Approving and Rejecting Nodes
To approve a compute node:
bacalhau node approve node-1
Ok
To reject a compute node:
bacalhau node reject node-3 -m "Unauthorized node"
Ok
To permanently remove a node from the cluster:
bacalhau node delete node-2
Monitoring Node Health
Orchestrator nodes continuously monitor the health of compute nodes through a heartbeat mechanism. Compute nodes send heartbeats every 15 seconds by default.
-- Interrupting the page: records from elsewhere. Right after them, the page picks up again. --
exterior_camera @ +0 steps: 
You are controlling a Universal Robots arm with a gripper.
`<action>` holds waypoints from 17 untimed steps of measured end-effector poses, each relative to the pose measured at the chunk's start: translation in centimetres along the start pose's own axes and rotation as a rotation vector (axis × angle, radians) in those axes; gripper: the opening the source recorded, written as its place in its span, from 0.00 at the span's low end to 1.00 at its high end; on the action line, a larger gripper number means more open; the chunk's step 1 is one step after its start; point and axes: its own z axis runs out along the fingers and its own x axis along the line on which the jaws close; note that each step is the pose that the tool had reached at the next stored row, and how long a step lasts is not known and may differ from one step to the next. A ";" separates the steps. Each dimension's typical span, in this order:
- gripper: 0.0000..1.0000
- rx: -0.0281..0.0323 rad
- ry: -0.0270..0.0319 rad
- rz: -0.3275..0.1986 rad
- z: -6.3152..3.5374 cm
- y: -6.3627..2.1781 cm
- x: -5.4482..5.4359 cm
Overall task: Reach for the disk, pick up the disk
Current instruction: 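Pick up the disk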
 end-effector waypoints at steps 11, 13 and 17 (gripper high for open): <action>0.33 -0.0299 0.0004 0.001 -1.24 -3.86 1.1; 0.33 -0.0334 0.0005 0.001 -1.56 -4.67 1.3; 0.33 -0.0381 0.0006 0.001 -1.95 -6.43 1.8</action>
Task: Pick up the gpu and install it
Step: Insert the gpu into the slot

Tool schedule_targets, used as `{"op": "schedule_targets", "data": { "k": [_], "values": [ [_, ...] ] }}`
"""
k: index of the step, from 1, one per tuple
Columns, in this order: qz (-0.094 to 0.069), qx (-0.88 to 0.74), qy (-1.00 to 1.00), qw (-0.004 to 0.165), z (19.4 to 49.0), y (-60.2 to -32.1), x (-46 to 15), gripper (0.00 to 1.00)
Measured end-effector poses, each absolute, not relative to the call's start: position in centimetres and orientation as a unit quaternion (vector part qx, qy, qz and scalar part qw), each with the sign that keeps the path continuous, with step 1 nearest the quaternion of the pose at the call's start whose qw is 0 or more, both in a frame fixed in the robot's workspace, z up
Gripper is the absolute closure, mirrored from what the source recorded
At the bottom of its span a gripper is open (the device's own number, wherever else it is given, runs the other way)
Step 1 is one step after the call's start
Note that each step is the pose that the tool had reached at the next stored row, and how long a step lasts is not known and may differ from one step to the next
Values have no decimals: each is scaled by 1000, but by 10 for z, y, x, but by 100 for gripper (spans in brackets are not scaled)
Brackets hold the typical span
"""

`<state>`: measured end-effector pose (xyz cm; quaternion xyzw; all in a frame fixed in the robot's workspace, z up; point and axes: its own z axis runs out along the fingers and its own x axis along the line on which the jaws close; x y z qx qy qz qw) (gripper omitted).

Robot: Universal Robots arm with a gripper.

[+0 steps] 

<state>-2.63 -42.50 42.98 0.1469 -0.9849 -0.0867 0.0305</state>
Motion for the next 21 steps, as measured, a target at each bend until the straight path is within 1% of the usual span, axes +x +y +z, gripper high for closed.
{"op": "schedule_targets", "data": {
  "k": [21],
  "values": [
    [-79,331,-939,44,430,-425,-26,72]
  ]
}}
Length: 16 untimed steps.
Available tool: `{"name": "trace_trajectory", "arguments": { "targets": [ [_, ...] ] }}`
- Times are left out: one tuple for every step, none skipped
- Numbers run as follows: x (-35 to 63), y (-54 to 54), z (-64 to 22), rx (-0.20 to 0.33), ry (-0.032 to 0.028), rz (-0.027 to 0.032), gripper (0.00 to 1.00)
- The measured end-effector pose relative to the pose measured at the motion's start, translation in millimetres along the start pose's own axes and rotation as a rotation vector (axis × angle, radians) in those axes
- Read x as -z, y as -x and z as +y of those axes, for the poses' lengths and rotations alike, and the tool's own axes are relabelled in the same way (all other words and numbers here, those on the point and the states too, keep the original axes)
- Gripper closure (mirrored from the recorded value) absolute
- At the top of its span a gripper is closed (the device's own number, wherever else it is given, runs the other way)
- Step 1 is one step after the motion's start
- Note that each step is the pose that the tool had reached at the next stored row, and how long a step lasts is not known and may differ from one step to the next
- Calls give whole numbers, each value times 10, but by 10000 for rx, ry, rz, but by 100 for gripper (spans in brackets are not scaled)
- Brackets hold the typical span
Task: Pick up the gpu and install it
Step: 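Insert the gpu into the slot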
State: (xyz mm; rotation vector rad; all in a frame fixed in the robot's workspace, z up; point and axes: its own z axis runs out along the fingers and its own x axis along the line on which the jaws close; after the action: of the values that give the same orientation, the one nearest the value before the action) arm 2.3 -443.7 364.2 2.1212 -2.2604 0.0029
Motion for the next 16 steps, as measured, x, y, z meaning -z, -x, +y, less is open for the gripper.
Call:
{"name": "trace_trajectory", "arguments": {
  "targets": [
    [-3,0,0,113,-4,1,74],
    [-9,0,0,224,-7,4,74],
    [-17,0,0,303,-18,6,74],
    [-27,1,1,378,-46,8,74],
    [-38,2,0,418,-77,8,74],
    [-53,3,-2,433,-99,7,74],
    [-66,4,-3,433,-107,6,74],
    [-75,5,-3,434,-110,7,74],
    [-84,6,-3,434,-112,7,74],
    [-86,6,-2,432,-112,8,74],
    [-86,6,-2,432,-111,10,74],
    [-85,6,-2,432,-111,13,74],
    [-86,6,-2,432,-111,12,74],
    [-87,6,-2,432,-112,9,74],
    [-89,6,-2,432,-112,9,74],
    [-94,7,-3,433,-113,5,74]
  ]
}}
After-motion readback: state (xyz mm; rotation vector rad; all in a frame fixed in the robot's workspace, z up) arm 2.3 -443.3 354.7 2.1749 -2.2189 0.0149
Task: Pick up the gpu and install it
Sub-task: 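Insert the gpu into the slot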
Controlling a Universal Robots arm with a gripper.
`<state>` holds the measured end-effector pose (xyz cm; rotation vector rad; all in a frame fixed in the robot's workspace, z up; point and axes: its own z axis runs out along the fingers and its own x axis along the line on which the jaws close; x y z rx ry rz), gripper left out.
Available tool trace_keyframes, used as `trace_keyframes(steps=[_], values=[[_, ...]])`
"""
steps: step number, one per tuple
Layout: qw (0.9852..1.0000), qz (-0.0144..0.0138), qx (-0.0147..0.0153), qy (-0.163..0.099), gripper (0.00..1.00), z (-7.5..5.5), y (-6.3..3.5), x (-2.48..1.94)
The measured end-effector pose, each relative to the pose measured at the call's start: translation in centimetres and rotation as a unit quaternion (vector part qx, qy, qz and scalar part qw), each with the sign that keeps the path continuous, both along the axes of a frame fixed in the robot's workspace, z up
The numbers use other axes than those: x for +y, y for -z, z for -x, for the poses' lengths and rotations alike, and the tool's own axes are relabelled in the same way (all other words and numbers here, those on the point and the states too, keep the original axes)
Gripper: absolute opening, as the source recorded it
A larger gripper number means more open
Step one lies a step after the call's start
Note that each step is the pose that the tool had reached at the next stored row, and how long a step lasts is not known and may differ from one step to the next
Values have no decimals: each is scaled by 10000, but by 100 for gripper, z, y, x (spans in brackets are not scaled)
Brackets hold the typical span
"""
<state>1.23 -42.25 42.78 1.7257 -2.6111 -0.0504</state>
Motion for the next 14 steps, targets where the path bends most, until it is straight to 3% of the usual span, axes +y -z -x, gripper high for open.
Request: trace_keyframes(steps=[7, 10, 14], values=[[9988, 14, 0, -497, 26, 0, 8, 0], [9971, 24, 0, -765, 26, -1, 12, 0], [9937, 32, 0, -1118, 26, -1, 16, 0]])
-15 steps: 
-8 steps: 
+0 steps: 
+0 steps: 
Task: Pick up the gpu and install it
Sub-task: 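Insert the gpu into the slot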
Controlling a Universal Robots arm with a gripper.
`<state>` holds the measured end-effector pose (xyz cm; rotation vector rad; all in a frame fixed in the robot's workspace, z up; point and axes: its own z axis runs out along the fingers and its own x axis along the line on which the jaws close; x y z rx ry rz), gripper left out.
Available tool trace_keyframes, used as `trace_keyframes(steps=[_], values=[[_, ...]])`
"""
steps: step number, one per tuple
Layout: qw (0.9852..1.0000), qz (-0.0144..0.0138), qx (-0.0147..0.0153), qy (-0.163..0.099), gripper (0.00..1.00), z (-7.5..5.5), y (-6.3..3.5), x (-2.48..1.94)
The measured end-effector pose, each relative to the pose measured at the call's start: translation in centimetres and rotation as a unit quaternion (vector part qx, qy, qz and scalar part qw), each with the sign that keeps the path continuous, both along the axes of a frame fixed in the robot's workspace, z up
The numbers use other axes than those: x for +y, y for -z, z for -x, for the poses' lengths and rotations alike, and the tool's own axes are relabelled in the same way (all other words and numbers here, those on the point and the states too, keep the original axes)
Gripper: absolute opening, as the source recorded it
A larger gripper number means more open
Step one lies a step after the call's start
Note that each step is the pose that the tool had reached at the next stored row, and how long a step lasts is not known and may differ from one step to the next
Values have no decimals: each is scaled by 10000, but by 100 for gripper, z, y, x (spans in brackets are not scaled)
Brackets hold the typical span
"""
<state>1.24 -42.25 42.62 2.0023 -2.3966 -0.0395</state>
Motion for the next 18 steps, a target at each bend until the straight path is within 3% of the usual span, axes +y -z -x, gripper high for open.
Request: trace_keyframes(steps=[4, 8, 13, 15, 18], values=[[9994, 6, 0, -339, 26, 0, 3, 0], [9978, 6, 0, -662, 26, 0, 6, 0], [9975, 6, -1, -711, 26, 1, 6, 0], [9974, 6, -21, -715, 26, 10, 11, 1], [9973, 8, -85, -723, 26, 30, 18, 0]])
If a node fails to send heartbeats for longer than the configured disconnect timeout (1 minute by default), it will be marked as UNHEALTHY
and eventually as UNKNOWN
if it remains unresponsive.
The health status affects job scheduling decisions, ensuring workloads are only assigned to healthy, responsive nodes.
Resource Reporting
Compute nodes report several types of information to orchestrator nodes:
- Static information: Hardware details, architecture, and other fixed attributes (reported every minute by default)
- Resource availability: Current CPU, memory, disk, and GPU availability
- Health status: Heartbeat signals indicating the node is operational (sent every 15 seconds by default)
This information enables intelligent job scheduling based on actual resource availability across the cluster.
Configuration Options
Compute Node Settings
Configuration Key | Description | Default |
---|---|---|
Compute.Heartbeat.InfoUpdateInterval | How often node static information is reported | 1 minute |
Compute.Heartbeat.Interval | How often heartbeats are sent | 15 seconds |
Orchestrator Node Settings
Configuration Key | Description | Default |
---|---|---|
Orchestrator.NodeManager.DisconnectTimeout | Time after which a node without heartbeats is considered disconnected | 1 minute |
Orchestrator.NodeManager.ManualApproval | Whether to require manual approval for compute nodes | false |
Example configuration to enable manual approval in config.yaml
:
Orchestrator:
NodeManager:
ManualApproval: true